AIM OF THE EXERCISE: Take each line of the material that includes "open" and copy it.
········
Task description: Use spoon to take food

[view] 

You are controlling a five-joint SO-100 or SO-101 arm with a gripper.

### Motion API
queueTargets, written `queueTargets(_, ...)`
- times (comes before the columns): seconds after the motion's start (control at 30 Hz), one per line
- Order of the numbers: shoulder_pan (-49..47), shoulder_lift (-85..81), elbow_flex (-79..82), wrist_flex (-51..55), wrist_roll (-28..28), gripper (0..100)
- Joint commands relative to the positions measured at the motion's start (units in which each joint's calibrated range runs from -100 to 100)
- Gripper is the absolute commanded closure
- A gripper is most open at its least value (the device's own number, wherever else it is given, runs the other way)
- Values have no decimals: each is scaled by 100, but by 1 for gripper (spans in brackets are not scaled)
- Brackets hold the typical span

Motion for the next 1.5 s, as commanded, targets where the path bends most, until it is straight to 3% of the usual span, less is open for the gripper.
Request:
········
WORKED SOLUTION:
- A gripper is most open at its least value (the device's own number, wherever else it is given, runs the other way)
Motion for the next 1.5 s, as commanded, targets where the path bends most, until it is straight to 3% of the usual span, less is open for the gripper.

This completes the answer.